*Task to carry out*: The material below should be copied line for line, please, with pictures omitted.

*Provided material*:
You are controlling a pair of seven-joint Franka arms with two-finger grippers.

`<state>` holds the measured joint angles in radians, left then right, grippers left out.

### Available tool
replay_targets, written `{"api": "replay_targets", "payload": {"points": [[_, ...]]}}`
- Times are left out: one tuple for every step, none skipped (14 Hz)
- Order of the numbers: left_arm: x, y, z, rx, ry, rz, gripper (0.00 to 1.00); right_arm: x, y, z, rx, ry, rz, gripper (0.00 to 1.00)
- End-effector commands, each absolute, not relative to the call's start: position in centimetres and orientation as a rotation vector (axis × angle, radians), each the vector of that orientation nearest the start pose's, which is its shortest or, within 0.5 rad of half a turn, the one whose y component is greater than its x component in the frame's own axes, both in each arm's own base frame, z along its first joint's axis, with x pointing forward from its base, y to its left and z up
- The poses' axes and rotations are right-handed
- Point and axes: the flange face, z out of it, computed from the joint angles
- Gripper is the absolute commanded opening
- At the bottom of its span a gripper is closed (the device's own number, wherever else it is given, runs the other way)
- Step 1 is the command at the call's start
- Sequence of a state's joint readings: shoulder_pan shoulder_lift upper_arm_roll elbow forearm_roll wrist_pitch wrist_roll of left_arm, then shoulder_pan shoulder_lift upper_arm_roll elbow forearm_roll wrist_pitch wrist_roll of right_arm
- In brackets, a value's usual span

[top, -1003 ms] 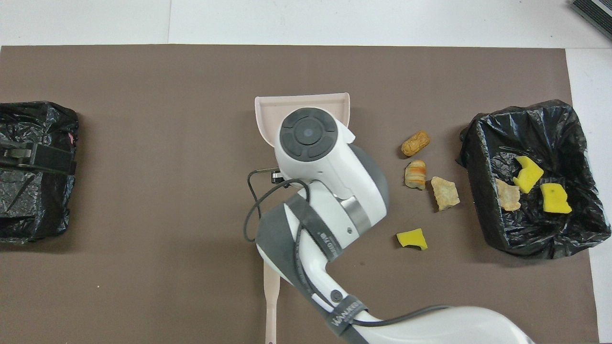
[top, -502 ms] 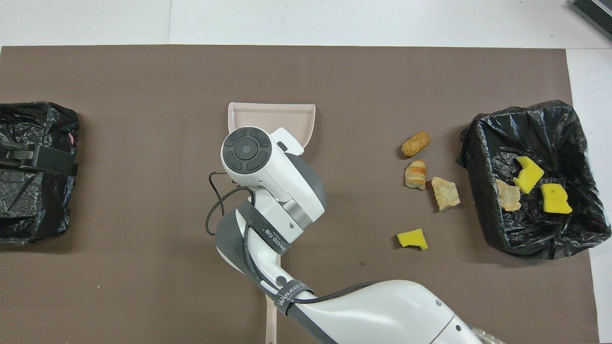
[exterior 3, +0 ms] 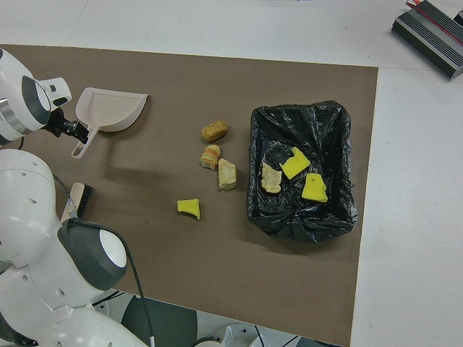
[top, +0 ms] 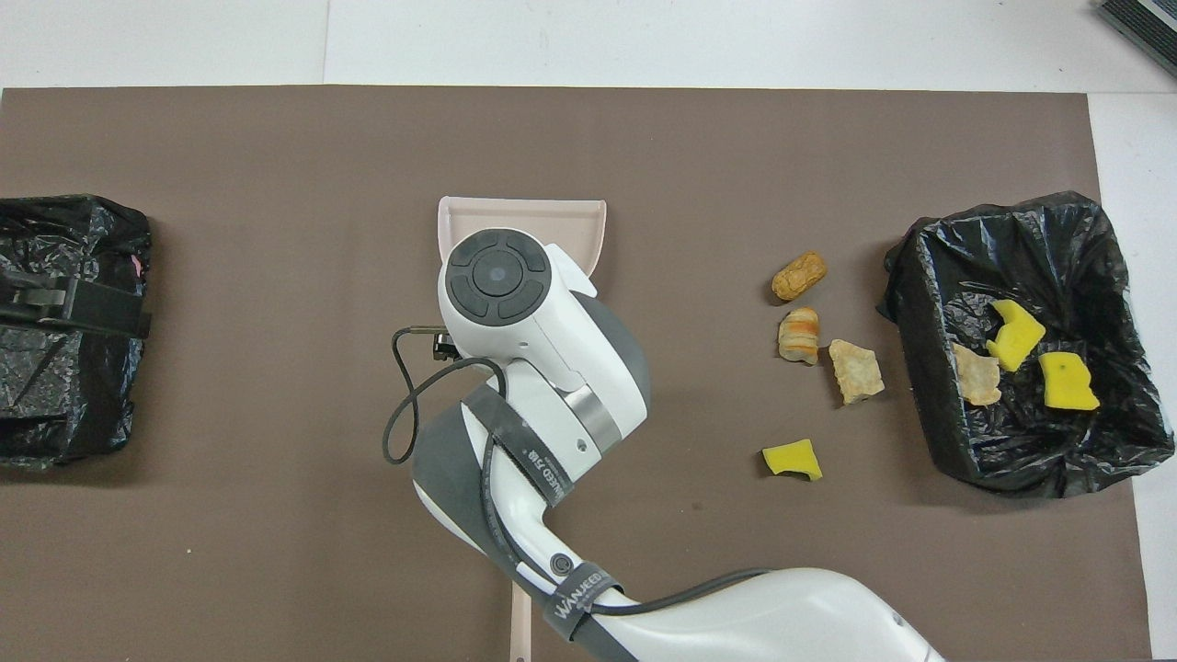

*Task result*:
You are controlling a pair of seven-joint Franka arms with two-finger grippers.

`<state>` holds the measured joint angles in radians, left then right, grippers left out.

### Available tool
replay_targets, written `{"api": "replay_targets", "payload": {"points": [[_, ...]]}}`
- Times are left out: one tuple for every step, none skipped (14 Hz)
- Order of the numbers: left_arm: x, y, z, rx, ry, rz, gripper (0.00 to 1.00); right_arm: x, y, z, rx, ry, rz, gripper (0.00 to 1.00)
- End-effector commands, each absolute, not relative to the call's start: position in centimetres and orientation as a rotation vector (axis × angle, radians), each the vector of that orientation nearest the start pose's, which is its shortest or, within 0.5 rad of half a turn, the one whose y component is greater than its x component in the frame's own axes, both in each arm's own base frame, z along its first joint's axis, with x pointing forward from its base, y to its left and z up
- The poses' axes and rotations are right-handed
- Point and axes: the flange face, z out of it, computed from the joint angles
- Gripper is the absolute commanded opening
- At the bottom of its span a gripper is closed (the device's own number, wherever else it is given, runs the other way)
- Step 1 is the command at the call's start
- Sequence of a state's joint readings: shoulder_pan shoulder_lift upper_arm_roll elbow forearm_roll wrist_pitch wrist_roll of left_arm, then shoulder_pan shoulder_lift upper_arm_roll elbow forearm_roll wrist_pitch wrist_roll of right_arm
- In brackets, a value's usual span

[top, -1003 ms] 
[top, -502 ms] 
[exterior 3, +0 ms] 
[top, +0 ms] 

This answer is now complete.